これは、放置すると心筋梗塞に移行するか急死する恐れのあるもので、早急に専門医を受診する必要があります。
不安定狭心症とは...
- 何も無かった人が、急に労作性狭心症の症状を来たした場合。
- 労作性狭心症であったものが、急に発作の頻度・強さ・持続時間を増した場合。
- 新しい安静時狭心症の場合。
心 筋 梗 塞
冠動脈が、動脈硬化やその他の原因により完全に詰まってしまうと、それによって栄養と酸素の供給を受けていた心筋は、壊死(心筋の細胞が死んでしまうこと)に陥ります。
これが心筋梗塞です。
症 状
30分分以上続く激しい胸の痛み、胸部圧迫感、締め付けられる感じと共に、吐き気や冷や汗などを伴います。

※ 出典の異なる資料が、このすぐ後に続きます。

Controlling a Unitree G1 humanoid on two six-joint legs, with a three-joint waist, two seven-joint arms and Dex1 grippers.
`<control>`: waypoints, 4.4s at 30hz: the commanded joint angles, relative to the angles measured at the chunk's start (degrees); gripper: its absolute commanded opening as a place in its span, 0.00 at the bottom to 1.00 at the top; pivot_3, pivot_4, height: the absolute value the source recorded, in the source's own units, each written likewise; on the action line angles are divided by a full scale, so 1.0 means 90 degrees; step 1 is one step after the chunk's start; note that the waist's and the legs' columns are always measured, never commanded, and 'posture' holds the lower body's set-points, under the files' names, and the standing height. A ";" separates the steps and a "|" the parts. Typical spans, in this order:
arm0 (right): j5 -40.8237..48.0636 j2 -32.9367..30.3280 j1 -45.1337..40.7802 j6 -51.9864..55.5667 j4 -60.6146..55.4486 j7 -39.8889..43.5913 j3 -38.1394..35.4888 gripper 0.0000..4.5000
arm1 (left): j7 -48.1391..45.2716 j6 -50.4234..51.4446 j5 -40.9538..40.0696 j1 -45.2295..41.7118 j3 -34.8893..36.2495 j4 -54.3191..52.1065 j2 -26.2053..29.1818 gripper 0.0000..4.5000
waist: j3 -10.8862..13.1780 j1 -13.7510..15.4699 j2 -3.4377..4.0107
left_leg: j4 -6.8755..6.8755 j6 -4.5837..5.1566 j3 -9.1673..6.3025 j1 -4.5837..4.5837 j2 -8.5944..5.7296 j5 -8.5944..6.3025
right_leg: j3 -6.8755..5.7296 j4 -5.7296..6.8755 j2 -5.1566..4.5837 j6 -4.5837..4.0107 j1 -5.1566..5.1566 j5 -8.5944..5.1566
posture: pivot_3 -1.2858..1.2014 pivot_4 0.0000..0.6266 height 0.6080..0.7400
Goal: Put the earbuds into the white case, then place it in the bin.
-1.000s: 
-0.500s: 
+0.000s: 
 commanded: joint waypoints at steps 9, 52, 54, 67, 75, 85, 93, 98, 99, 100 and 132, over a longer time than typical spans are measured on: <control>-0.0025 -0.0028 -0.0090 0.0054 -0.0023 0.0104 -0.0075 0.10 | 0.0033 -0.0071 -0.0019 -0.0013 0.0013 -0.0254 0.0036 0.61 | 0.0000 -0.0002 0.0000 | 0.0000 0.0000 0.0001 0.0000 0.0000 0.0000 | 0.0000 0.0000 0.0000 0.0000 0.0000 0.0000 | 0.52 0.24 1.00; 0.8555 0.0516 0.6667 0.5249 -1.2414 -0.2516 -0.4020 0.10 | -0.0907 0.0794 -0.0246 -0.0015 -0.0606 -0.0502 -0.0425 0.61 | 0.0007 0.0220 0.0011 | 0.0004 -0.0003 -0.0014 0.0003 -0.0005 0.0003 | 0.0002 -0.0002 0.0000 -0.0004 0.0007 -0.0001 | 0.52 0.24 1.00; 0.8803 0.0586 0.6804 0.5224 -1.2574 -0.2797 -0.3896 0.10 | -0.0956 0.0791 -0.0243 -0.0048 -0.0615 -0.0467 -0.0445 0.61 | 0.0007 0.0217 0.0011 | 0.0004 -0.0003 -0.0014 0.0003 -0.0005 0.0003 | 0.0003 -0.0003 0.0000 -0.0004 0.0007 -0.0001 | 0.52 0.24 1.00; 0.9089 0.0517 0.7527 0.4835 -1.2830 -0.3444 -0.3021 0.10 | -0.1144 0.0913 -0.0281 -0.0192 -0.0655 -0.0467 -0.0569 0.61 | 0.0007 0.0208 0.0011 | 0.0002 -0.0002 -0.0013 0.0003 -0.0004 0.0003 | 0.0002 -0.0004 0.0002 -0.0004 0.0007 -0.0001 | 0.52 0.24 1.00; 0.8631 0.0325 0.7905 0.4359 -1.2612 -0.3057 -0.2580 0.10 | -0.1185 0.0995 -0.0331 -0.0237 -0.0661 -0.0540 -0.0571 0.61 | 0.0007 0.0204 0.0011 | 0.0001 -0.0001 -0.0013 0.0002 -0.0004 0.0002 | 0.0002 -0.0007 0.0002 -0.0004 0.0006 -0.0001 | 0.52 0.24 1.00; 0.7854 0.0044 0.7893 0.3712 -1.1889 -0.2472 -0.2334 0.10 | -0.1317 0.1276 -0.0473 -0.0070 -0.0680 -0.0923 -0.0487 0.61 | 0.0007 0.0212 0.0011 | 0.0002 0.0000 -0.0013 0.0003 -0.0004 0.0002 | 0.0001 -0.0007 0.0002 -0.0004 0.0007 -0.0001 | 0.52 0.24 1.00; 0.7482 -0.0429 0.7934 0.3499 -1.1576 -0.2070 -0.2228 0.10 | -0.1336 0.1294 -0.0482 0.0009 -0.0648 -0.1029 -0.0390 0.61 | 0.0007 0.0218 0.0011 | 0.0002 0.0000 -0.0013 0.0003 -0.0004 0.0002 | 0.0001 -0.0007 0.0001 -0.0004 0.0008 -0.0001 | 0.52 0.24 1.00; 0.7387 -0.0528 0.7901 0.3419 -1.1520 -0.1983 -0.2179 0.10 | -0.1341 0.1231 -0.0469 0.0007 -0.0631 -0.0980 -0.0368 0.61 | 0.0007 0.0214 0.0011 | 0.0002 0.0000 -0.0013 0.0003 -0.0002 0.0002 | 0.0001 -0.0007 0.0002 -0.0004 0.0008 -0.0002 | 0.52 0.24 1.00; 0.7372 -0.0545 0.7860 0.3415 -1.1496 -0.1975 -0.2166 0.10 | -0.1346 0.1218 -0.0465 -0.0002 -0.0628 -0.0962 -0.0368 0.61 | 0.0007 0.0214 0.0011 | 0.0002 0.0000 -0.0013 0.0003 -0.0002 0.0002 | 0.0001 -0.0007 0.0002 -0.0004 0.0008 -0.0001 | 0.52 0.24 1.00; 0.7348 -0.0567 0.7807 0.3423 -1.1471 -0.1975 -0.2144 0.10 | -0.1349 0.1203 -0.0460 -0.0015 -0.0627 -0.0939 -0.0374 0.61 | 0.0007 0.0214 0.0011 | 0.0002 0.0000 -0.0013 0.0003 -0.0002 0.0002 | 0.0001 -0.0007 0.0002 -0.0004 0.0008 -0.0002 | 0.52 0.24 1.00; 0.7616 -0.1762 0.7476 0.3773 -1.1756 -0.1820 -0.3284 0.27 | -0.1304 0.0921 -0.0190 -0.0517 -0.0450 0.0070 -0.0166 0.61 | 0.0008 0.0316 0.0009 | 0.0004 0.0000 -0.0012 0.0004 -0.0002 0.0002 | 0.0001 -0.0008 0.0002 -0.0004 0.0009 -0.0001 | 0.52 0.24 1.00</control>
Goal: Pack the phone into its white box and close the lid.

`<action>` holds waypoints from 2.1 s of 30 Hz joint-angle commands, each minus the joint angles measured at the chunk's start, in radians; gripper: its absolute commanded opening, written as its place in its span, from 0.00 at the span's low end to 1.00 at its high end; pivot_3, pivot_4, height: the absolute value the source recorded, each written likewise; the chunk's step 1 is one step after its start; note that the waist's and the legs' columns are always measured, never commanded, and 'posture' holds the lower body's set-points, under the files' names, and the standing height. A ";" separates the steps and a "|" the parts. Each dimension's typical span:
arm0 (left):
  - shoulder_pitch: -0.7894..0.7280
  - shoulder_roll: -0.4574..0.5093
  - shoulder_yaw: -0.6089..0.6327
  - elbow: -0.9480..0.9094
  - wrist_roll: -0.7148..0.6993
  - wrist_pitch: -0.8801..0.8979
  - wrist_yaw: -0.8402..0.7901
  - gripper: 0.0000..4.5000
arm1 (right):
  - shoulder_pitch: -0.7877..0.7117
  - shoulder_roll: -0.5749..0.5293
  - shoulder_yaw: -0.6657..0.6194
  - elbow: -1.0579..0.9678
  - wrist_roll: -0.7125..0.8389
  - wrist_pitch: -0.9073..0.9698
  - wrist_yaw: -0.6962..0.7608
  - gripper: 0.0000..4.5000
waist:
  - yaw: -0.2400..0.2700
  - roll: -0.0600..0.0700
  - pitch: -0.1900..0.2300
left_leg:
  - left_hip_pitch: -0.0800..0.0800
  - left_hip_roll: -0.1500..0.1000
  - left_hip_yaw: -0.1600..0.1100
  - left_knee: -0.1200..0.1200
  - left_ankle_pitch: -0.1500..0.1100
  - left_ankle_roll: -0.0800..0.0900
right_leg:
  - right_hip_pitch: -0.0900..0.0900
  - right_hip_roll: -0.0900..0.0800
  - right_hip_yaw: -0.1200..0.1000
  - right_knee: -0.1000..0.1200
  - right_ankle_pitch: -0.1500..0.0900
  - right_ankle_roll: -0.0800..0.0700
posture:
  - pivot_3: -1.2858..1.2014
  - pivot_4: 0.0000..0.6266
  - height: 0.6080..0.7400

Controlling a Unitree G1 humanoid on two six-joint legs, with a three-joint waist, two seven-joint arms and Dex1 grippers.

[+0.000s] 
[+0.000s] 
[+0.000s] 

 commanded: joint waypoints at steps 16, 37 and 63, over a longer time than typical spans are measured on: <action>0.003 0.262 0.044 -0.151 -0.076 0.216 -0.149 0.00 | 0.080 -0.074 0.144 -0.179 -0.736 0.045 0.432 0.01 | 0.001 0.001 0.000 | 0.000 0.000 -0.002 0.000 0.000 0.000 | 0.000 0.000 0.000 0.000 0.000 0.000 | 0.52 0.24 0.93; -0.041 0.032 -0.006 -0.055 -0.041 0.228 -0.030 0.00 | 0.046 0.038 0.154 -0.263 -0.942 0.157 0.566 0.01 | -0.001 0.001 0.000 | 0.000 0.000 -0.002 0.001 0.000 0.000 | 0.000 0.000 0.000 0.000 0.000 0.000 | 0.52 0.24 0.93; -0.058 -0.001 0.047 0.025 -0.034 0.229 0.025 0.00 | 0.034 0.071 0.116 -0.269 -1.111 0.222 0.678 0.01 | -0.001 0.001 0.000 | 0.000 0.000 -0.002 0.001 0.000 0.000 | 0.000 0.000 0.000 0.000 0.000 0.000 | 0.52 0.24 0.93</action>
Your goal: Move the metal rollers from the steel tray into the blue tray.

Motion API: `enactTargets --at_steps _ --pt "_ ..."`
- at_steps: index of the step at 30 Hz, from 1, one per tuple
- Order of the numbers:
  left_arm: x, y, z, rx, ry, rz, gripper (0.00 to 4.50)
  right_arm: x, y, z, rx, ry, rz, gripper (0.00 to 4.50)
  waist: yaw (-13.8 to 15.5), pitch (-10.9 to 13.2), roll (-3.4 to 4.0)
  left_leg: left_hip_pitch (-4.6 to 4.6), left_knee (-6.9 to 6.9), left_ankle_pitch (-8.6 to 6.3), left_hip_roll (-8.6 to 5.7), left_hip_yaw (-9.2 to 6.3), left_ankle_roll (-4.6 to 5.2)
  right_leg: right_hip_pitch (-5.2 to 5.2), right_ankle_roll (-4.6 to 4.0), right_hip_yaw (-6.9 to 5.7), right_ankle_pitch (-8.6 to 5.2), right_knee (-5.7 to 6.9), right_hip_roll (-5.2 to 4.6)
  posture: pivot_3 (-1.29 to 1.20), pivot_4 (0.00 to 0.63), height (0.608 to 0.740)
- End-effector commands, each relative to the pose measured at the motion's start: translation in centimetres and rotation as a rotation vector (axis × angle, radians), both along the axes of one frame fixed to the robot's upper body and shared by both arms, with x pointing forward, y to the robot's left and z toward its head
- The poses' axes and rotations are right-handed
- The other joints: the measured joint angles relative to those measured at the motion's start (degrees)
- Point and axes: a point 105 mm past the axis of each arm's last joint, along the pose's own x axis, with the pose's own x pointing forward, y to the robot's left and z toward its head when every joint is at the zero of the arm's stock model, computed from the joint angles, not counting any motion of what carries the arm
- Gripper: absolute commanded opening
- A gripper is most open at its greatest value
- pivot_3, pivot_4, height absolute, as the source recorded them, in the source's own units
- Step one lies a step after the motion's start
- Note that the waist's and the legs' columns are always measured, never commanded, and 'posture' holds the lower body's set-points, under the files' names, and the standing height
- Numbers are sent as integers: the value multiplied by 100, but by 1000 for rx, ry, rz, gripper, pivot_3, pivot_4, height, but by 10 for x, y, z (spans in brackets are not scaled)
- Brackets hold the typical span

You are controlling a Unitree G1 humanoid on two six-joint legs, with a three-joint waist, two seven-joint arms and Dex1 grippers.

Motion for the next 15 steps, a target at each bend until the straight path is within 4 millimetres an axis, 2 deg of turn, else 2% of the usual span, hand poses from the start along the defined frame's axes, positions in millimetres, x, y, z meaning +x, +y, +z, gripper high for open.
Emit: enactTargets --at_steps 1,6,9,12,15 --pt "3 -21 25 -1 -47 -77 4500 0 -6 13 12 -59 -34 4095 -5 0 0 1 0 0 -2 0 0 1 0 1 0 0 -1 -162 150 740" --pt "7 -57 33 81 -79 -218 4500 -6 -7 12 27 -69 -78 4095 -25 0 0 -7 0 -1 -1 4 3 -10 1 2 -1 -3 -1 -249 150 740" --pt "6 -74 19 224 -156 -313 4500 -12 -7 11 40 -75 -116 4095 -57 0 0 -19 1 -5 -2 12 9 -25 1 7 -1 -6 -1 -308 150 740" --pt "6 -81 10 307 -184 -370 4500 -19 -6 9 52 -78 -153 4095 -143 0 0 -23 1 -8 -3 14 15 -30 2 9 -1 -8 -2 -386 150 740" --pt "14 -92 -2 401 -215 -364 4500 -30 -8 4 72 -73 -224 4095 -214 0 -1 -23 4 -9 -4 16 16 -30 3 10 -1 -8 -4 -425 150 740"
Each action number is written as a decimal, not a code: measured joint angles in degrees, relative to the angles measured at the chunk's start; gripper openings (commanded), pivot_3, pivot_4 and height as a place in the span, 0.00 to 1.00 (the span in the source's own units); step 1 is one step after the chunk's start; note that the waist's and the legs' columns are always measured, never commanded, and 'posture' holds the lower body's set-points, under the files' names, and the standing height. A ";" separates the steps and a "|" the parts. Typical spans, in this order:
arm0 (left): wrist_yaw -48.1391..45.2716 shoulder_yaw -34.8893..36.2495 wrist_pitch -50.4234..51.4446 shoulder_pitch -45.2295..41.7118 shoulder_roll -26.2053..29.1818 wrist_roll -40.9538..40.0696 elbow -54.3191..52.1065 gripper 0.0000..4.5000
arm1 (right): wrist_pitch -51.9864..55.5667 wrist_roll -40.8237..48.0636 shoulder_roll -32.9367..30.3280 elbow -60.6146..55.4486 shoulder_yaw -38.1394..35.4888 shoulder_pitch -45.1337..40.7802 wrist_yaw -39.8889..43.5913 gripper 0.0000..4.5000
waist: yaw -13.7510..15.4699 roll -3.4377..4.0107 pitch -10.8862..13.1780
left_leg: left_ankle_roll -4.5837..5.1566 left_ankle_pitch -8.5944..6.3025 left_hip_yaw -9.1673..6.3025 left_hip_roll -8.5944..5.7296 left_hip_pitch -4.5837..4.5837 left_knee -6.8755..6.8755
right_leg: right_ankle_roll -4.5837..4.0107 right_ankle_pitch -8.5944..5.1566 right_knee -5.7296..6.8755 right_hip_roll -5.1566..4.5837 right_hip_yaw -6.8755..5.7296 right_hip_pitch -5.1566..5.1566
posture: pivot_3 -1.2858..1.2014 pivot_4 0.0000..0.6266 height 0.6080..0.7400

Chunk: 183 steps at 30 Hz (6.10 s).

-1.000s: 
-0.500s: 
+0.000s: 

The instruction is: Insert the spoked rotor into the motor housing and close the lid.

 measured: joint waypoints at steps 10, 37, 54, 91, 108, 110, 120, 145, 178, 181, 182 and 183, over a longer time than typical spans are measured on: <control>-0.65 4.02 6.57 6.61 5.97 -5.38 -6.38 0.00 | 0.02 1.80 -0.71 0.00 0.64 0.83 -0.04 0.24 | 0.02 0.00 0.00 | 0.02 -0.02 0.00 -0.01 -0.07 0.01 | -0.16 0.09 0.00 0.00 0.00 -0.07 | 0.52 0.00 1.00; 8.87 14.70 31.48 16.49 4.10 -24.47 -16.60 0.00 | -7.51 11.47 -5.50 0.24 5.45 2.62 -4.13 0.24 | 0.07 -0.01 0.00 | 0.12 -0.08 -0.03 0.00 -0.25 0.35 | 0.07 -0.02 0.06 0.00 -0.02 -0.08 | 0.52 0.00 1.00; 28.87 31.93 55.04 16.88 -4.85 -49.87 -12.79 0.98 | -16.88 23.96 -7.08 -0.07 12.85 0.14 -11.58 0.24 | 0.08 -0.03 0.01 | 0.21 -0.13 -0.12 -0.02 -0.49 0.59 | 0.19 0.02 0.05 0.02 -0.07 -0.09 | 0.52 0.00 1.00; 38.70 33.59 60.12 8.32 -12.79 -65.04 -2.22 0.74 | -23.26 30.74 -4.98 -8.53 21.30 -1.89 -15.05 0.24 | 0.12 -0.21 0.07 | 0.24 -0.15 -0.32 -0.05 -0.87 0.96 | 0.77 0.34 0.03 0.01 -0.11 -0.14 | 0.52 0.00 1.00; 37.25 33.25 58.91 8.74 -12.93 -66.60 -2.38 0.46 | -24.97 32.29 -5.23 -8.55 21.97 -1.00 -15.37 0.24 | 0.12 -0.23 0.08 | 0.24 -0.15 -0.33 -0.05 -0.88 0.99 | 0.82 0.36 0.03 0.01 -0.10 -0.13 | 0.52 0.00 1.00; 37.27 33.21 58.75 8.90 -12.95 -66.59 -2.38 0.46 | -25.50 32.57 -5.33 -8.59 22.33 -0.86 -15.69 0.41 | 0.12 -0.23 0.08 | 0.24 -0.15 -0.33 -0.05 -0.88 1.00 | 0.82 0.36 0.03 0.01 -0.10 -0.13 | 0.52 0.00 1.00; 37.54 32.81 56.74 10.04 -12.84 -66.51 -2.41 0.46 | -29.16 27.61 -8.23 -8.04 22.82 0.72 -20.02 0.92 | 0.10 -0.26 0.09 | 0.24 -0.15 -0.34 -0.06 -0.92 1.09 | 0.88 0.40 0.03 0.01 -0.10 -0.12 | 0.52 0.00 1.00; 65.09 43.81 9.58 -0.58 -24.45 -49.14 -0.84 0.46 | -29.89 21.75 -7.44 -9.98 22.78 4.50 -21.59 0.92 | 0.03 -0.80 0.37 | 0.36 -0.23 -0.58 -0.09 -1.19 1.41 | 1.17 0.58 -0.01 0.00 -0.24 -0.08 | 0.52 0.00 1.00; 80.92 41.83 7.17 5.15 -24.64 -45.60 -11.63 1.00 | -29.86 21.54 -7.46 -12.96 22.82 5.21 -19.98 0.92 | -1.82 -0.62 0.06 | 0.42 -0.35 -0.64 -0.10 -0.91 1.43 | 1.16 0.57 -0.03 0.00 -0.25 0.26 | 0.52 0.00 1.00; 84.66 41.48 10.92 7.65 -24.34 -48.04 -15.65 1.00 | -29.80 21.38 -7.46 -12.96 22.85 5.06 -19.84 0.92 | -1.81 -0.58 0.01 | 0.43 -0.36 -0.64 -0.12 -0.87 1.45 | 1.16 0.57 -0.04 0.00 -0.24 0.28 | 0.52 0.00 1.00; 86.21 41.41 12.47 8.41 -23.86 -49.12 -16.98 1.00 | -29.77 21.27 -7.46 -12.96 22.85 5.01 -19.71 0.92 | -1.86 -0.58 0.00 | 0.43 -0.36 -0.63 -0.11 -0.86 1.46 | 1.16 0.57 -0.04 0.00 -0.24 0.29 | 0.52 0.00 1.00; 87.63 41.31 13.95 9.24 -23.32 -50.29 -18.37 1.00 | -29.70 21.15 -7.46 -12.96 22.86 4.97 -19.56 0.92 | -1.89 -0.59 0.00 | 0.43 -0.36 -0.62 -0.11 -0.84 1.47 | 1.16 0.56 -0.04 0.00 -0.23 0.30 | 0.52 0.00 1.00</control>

壊死の範囲が広い場合には心臓の働きは低下し、また不整脈が現れたりするので、死亡することもあります。
詰まる場所によっては胸痛では無く、腹痛(上腹部)を来たすこともありますので注意が必要です。
心筋梗塞の患者さんの約半数が糖尿病を持っていると言われており、この場合、心筋梗塞を起こしても症状が弱いか、または感じない人もいます。
従って、糖尿病の患者さんは、特に心筋梗塞に対して普段の注意が必要です。
以上のことを考慮にいれ、心筋梗塞が疑われた場合には、出来るだけ早く CCU のある専門病院を受診することが大切です。
治 療
心筋梗塞を起こしてしまった場合、一番大切なことは、『如何に早く血流を再開させるか』 ということです。
血流を再開させる手段としては3通りの方法があります。です。
- 血栓を溶かす方法
- 小さな風船をつけたカテーテルにより冠動脈を押し広げる方法(PTCA)
- 冠動脈バイパス術(CABG)
この中で、特に PTCA による治療法が開始されたことによって、心筋梗塞の死亡率が激減しました。
発症後、6時間以内(ゴールデンタイムという)に処置を受ければ助かる確率が高くなります。
CCUとは...
冠動脈疾患集中治療室の略で、不安定狭心症や心筋梗塞など、比較的緊急を要する心臓の病気を専門的に治療する設備です。